Cualquier derrota de la Selección no se transforma en anécdota. La última, en el 4-2 frente a Nigeria, continúa manifestándose en varias direcciones. Mientras Sampaoli interpretó que "fue raro lo que nos pasó", Mascherano explicó que en el segundo tiempo el equipo "se desconectó". La influencia corrosiva de la subestimación. El legado inclaudicable de Pep Guardiola para poner en la cancha un equipo full time.

No solo quedó preocupado Jorge Sampaoli después de la dura derrota de la Selección por 4-2 ante Nigeria el pasado martes en Rusia. Pareció, incluso, desconcertado y sorprendido el entrenador. Hasta sin encontrarle una interpretación muy convincente al derrumbe total del segundo tiempo, cuando Nigeria en un par de ataques quirúrgicos construyó la goleada.

“Hicimos un muy buen primer tiempo y después no pudimos sostenerlo. Es difícil explicar el partido. Fue raro lo que nos pasó. Lo que rescato es que Argentina demostró que cuando está enchufada es muy fuerte”. Las palabras de Sampaoli intentaron generar un clima de tranquilidad. La tranquilidad que siempre se necesita para promover un análisis inteligente de las circunstancias, ya en plena cuenta regresiva hacia el Mundial de Rusia.

Mascherano también expresó que el equipo “se desconectó” en el complemento y que “bajó la intensidad”. Sampaoli afirmó que cuando la Selección “está enchufada es muy fuerte”.

La pregunta se hace sola: ¿por qué se desconectó y se desenchufó el equipo cuando había denunciado en los primeros 45 minutos una superioridad total sobre su adversario?

La respuesta no es difícil de hallar: porque los jugadores subestimaron la capacidad de reacción de Nigeria en la segunda etapa. Por supuesto que estas cosas ningún integrante del plantel las va a admitir ni blanquear públicamente. Y el técnico tampoco. Pero las lecturas de Mascherano y Sampaoli caminaron por ese sendero.

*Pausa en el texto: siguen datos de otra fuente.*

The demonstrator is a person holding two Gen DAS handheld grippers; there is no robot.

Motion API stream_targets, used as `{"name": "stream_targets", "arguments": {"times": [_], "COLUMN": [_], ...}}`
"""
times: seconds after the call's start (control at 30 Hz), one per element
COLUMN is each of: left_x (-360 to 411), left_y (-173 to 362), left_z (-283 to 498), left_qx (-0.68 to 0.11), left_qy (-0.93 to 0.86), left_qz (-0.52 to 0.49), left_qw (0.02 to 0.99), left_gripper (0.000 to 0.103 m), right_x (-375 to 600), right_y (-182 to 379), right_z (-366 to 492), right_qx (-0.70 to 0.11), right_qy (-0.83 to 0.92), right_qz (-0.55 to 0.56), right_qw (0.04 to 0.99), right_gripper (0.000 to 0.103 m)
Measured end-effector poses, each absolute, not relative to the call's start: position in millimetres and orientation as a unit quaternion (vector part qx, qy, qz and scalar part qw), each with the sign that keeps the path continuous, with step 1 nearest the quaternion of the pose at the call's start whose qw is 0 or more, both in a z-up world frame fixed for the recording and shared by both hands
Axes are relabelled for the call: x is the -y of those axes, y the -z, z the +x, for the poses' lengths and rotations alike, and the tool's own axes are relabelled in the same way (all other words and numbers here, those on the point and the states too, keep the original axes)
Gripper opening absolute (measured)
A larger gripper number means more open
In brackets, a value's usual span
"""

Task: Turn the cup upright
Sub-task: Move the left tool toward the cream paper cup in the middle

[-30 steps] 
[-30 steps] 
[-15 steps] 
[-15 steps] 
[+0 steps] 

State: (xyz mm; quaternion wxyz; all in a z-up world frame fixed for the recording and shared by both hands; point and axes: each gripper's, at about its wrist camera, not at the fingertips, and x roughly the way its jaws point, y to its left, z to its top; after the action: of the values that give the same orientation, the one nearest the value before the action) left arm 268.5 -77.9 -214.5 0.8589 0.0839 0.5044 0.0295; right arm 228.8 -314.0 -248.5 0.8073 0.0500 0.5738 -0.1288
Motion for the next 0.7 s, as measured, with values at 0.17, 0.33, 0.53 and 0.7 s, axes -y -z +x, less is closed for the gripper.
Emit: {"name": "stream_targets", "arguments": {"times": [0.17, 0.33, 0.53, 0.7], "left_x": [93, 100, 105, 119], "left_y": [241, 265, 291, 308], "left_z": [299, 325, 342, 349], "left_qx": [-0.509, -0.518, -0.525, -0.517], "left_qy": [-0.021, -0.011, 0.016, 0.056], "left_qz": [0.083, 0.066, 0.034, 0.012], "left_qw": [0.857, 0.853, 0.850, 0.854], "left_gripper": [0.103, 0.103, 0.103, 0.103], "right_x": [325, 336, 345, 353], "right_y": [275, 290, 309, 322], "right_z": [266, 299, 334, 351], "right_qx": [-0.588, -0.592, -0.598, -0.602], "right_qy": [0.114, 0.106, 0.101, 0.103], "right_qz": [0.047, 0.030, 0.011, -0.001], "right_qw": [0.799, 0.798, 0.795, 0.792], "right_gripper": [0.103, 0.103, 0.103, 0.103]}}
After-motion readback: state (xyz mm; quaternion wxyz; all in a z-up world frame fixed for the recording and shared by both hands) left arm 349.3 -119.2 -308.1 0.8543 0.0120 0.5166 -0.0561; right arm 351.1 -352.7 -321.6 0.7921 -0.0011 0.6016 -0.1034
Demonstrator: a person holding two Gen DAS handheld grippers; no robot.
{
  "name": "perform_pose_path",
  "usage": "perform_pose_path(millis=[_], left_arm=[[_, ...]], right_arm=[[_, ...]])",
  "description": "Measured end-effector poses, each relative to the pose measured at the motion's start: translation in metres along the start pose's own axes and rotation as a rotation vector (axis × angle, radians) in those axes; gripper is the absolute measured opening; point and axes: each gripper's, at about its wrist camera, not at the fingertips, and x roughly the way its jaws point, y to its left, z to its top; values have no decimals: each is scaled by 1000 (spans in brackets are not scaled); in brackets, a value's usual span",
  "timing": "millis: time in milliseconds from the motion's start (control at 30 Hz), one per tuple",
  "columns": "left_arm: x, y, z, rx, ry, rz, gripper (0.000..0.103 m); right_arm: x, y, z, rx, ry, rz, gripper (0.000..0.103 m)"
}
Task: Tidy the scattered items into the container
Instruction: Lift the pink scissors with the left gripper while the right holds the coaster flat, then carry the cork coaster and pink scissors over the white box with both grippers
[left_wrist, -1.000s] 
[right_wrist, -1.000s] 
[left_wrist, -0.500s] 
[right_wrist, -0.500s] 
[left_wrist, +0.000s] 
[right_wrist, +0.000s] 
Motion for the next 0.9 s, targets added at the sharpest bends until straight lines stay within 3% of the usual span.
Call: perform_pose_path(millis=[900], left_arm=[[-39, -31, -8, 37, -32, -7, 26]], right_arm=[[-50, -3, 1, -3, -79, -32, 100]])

La realidad es que frente a Nigeria aflojó la tensión el equipo en el segundo tiempo. Quiso hacer lo que por ahora no sabe hacer: anestesiar el partido. Controlarlo, en definitiva, bajando el pressing y el ritmo. Y reveló su incapacidad estratégica y conceptual para abordar ese escenario. Que es el escenario de un equipo maduro. De un equipo ya hecho. Las evidencias delataron lo contrario.

Pretendió controlar y se descontroló, ya con la pelota dividida y en desventaja en una ráfaga explosiva e inesperada. El error de apreciación en que incurrió la Selección no habría que subestimarlo ni relativizarlo. Fue un error grosero que no admite justificaciones triviales.

La concentración y la dinámica en los movimientos colectivos para ejercer presión, posesión y circulación de la pelota, como plantea Sampaoli y como lo logró la Selección en el 1-0 ante Rusia y en la primera mitad contra Nigeria, no puede entregarse en nombre de “desconexiones” y “desenchufes” que terminan determinando el rumbo final de cualquier partido.

Los jugadores son los que ponen y sacan el pie del acelerador. Son los que ponen y sacan el pie del freno. “Guardiola los tenía cagando a todos. Es que para mantener ese ritmo de presión bien arriba y movilidad permanente para tocar y descargar hasta encontrar los espacios, si no los tenía cagando no lo hubieran mantenido durante tantos años”, nos comentaba el Flaco Menotti en julio de 2013, respecto a la experiencias de Pep en aquel Barcelona tan majestuoso como extraordinario.

No es que Sampaoli tenga que imitar alguna de las conductas futbolísticas o existenciales que Guardiola utilizaba como conductor, pero ese modelo de fútbol, que en líneas generales es el modelo (la idea) que intenta atrapar la Selección, no permite que existan pausas largas ni cortas en los esfuerzos de los protagonistas ni en la energía intelectual para realizarlos.

Si un jugador se baja de ese compromiso, lo siente el equipo aunque quizás pueda compensarlo con otras presencias fuertes. Pero si se bajan varios al mismo tiempo, como ocurrió frente a Nigeria en el complemento, la boleta puede ser inminente. Y la factura la pagan todos. Como se vio con absoluta claridad el pasado martes en la ciudad de Krasnodar.

Tendrá que ser muy certero y muy aplicado Sampaoli en sus exigencias ante el plantel. El dice que es mejor persuadir que mandar. Y tiene razón. Persuadir es convencer. Convencer full time. Como lo hacía Pep Guardiola en el Barça. Y como todavía no lo hizo Sampaoli en la Selección.